- Exercise -
Scan the entries below and give the number of lines containing "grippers", with no accompanying words.

- Record excerpts -

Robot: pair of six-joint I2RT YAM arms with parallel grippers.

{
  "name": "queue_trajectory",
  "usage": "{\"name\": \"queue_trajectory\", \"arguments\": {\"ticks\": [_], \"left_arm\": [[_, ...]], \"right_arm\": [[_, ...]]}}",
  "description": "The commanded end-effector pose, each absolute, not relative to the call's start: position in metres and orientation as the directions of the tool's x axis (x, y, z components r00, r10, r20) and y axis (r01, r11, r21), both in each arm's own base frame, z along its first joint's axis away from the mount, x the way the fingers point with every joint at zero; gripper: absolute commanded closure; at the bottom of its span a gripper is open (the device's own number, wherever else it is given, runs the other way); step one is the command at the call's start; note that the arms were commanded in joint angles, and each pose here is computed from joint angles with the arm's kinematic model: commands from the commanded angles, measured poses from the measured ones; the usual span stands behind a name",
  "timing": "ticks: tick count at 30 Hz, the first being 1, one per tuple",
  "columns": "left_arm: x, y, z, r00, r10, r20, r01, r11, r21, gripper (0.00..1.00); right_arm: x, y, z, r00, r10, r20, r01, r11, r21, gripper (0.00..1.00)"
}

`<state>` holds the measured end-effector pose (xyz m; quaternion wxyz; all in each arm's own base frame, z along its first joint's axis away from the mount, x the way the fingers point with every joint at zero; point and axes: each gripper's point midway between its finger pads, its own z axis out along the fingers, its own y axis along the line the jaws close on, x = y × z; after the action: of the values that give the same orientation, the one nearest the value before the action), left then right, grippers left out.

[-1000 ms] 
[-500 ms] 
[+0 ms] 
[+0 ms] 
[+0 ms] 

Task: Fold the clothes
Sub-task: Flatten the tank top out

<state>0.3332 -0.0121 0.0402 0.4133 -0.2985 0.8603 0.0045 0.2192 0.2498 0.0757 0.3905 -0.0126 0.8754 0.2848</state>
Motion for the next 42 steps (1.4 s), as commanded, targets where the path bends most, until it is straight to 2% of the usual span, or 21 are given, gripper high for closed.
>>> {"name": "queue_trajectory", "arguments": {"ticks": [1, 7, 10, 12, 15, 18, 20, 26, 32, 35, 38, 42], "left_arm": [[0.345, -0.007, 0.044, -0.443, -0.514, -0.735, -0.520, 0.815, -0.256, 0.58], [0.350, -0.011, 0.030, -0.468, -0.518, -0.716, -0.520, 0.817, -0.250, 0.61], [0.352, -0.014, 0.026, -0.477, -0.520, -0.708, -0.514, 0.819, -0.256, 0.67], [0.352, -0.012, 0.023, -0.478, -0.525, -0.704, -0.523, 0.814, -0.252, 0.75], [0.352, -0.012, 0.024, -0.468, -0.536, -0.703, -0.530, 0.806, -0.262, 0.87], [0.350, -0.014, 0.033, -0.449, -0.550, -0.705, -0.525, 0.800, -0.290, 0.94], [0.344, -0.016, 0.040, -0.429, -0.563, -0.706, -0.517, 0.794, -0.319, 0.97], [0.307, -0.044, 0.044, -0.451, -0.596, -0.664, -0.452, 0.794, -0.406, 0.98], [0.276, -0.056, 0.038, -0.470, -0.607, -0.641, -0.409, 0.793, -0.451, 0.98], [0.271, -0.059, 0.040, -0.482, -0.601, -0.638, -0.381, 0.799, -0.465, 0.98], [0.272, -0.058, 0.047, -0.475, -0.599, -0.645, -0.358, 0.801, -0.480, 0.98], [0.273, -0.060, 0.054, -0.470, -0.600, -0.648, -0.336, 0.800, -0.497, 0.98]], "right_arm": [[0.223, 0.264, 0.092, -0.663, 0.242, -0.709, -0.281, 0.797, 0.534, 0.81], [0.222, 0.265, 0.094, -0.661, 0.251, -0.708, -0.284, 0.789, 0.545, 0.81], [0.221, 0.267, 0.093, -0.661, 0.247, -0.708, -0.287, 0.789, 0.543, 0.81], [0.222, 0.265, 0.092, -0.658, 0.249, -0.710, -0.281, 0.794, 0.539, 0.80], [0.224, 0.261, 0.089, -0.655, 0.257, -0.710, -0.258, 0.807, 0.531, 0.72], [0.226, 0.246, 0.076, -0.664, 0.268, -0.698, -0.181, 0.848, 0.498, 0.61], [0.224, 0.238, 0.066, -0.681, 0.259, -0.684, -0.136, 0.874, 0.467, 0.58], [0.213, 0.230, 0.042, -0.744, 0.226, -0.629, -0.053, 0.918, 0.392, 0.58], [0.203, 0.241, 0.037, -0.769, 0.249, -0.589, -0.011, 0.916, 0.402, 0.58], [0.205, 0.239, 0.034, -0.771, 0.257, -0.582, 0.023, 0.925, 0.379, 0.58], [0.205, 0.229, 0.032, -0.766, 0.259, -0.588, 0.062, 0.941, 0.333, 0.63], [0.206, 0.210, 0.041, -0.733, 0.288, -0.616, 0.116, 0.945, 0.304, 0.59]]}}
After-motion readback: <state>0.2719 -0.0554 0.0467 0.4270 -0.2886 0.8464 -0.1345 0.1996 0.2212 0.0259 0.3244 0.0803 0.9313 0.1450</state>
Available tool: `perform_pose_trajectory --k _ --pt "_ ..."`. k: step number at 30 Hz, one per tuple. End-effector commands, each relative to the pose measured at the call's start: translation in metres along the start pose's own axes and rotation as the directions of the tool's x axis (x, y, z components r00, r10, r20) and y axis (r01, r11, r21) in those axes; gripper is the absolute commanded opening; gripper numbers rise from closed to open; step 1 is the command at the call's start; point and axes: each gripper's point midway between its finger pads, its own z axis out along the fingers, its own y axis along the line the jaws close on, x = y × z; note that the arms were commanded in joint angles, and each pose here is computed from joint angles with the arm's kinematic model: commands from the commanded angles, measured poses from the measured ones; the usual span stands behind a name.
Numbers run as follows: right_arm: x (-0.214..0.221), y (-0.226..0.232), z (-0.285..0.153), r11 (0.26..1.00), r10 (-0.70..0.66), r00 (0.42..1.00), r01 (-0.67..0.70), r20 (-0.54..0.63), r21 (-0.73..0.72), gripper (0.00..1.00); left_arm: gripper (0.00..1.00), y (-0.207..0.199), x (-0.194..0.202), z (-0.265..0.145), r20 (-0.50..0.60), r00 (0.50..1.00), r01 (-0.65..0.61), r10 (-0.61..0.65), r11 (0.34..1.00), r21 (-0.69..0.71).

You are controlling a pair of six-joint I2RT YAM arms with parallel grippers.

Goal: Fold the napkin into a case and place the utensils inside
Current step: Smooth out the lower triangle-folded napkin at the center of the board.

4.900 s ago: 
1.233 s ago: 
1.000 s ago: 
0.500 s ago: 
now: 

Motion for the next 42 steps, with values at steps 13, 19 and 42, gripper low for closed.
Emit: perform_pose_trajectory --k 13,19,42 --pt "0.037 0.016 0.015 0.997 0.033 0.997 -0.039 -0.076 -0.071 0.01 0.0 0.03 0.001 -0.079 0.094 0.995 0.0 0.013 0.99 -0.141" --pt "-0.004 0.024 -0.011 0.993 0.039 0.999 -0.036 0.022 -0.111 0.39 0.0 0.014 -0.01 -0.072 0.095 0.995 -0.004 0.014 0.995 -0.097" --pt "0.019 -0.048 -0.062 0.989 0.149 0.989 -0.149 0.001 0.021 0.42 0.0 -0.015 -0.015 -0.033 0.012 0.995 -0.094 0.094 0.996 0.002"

- Solution -
3